Rod Report - Louisville

Louisville will challenge West Virginia's offense with blitzes, press coverage and movement within the front seven. But the execution of either teams' defensive plan will focus mainly on one aspect: Tackling.

That could arguably be detrimental to the No. 3 Mountaineers (7-0, 2-0 Big East). West Virginia is not tackling as well as it did last season, while No. 5 Louisville (7-0, 2-0), in addition to playing better overall defense, is among the finest tackling teams – especially in one-on-one situations – that WVU will play.

"One of the keys to the game on both sides is to tackle well in space," West Virginia head coach Rich Rodriguez said. "We have to try to get our offensive skill players and special teams players to break a few tackles. Teams that did well against us tackled well."

Among those was East Carolina, which limited tailback Steve Slaton and quarterback Patrick White, only to be put away on a wideout screen to Darius Reynaud. Rodriguez said he would not be surprised if the Cardinals put a man on Slaton and even White, forcing West Virginia to additionally utilize their other skill players, including Reynaud, fullback Owen Schmitt and wideouts Brandon Myles and Rayshawn Bolden.

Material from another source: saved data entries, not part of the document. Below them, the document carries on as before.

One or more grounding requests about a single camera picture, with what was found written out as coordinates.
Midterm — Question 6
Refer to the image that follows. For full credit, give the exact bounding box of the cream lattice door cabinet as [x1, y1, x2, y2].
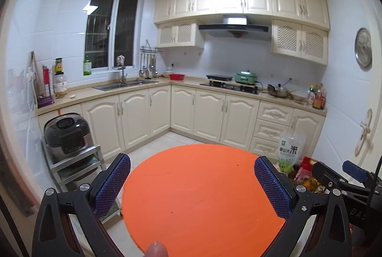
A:
[271, 20, 329, 66]
[157, 21, 205, 48]

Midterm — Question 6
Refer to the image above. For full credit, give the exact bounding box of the black rice cooker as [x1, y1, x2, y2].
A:
[44, 113, 95, 162]

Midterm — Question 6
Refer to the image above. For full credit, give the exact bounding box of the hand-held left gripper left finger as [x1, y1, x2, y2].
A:
[31, 153, 132, 257]

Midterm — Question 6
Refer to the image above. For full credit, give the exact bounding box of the black induction cooker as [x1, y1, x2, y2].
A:
[206, 74, 234, 82]

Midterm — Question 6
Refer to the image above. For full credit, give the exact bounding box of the wall rack with ladles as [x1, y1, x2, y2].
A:
[139, 40, 163, 78]

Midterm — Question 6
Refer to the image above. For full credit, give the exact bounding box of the black gas cooktop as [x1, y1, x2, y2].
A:
[199, 81, 259, 95]

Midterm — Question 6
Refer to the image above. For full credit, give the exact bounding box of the cream door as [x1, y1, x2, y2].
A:
[346, 21, 382, 186]

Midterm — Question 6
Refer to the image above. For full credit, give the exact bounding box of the cream base cabinet unit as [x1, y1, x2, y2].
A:
[37, 76, 327, 162]

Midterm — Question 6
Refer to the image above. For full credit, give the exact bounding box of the metal shelf rack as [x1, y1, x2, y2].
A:
[42, 140, 107, 192]

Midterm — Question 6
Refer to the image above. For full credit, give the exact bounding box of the dark sliding window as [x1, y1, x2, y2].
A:
[84, 0, 140, 70]

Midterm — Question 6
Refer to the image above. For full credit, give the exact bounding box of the cream door handle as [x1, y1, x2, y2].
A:
[355, 108, 374, 156]

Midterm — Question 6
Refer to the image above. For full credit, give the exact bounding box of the green electric pot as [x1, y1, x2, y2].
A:
[234, 70, 258, 86]

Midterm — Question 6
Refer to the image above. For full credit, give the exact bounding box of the wooden cutting board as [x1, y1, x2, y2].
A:
[30, 51, 45, 105]

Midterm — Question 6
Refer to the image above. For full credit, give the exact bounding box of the steel kitchen sink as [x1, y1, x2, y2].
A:
[92, 79, 159, 92]

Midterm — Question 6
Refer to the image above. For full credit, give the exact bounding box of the cluster of condiment bottles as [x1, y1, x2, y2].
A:
[307, 83, 326, 110]

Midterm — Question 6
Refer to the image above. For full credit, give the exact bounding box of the metal wok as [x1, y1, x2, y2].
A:
[267, 84, 296, 99]

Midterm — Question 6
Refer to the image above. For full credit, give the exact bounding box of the cream cabinet drawer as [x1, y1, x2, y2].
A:
[250, 138, 282, 156]
[258, 102, 294, 126]
[254, 120, 290, 142]

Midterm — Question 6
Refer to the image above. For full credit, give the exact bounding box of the metal pot lid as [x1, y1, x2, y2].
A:
[355, 28, 373, 69]

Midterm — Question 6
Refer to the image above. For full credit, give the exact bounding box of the cream upper cabinet row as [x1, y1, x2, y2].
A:
[154, 0, 330, 30]

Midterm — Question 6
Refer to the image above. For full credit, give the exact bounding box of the cooking oil bottle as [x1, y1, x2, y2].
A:
[300, 178, 324, 192]

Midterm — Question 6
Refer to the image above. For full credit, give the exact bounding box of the metal faucet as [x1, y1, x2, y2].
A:
[119, 65, 129, 85]

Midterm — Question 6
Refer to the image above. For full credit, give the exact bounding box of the range hood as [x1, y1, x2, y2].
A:
[198, 15, 269, 39]

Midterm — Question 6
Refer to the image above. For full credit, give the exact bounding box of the clear green rice bag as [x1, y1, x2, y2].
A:
[277, 130, 306, 172]

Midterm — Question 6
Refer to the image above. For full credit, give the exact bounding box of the red rice bag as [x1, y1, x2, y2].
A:
[294, 156, 320, 183]

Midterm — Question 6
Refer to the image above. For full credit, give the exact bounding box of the person's right hand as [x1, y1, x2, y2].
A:
[351, 224, 377, 257]

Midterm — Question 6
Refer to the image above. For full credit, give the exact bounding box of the person's left hand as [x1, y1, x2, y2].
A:
[145, 241, 168, 257]

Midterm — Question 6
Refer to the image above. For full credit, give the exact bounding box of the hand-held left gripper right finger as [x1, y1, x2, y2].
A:
[254, 155, 353, 257]

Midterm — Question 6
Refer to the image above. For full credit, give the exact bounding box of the large clear jar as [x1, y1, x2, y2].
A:
[53, 72, 69, 98]

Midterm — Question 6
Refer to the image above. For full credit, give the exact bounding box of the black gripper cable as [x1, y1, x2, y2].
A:
[368, 152, 382, 210]

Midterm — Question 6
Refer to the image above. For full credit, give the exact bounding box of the purple chopstick holder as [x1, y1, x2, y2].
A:
[37, 64, 56, 107]

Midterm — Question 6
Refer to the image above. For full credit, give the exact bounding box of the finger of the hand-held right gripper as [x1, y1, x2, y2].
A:
[343, 161, 377, 183]
[312, 161, 348, 190]

"In last year's game we had Darius Reynaud do some things, Owen Schmitt made plays. Myles and Bolden and other skill guys have to make plays to win this game or any game," Rodriguez said. "(Slaton and White) are just two out of 11. One of keys is to get a hat on hat and make sure we block the right people."

Louisville excels at causing confusion up front for offenses by bringing various blitz schemes. They are a pressure-oriented team that was one of the few which stayed with its game plan against the Mountaineers. Many teams will change what they do defensively to compensate for a lack of speed or other poor match-ups against WVU, or to limit Slaton. Connecticut did, bringing its safeties up and moving them outside, as ECU did. That seems to slow Slaton, but it allows for cutbacks for White, who torched the Huskies. The difference with UL is that it has more athletic ability and a front seven that can move and slide well, covering gaps and holes for the Mountaineer backfield. That does open other possibilities, however, as no defense can blanket every aspect of play.

"The danger when you blitz is that you remove some of your second and third level defenders," Rodriguez said. "You get a fast guy into the second and third levels, and he can make a big play. You've got to get home in a hurry on the blitz."

That doesn't mean West Virginia will change much of what it does to challenge that part of Louisville's attack.

"You have to be careful that you don't go into a game with too many new plays that you can't execute," the sixth-year head coach said. "You have to be able to run what you have. Like the (Sugar) bowl game at the half, we did some different things we thought we could execute and we used that. You have to find new things and new wrinkles in a game like this, because you will probably need them. But it has to be things you can execute. I think there is always a guessing game, even if they do the same thing they have been doing. You call that play and they run that defense or call that defense and they run that play. It's supposedly an educated guess. Inevitably, there is always some luck involved in that approach.

"We have had games this year where we have had certain play calls and we have had the lead and we have bagged it because we did not need it. So you hope you can execute it because of practice. If you show it already in a game, then it's not as much of a surprise or a wrinkle. I said the other day, ‘This will be the last time we run this in practice. Hope it works. If it doesn't, it's in a game now.'" Everybody plays us differently, so we have to have answers to it. We are constantly working on the answer sheet."

West Virginia plans to take a slightly more extensive walk-through for this game because it is at night. Rodriguez usually has a very basic session on the opposing turf prior to the game, sometimes just having players get a feel for the surface and the stadium. This time the Mountaineers will field some kicks and throw longer passes to get a feel for the lighting.

"It's kind of neat to go in there and see it so you are a little familiar," Rodriguez said. "You can loose sight on the ball on certain deep balls or kicks. UConn's lights were lower, so we'll do that."

The Mountaineers are fairly healthy except along the defensive front. Nose guard Pat Liebig and tackle Doug Slavonic will play (ankle injuries sustained more than a week ago), but could be limited. Rusher Johnny Dingle will also be somewhat limited. Rodriguez said they all will play, but probably could not be in the game for seven to eight consecutive plays, so look for additional substitutions. Bandit safety Ridwan Malik (hip) is also not 100 percent. He will be further evaluated today as far as his movement and ability to run.

The lone new injury is to backup center Mike Dent, who sprained a knee. Rodriguez said Dent "should be able to do what he needs to. Other than that, we are pretty fortunate to be healthy at this point."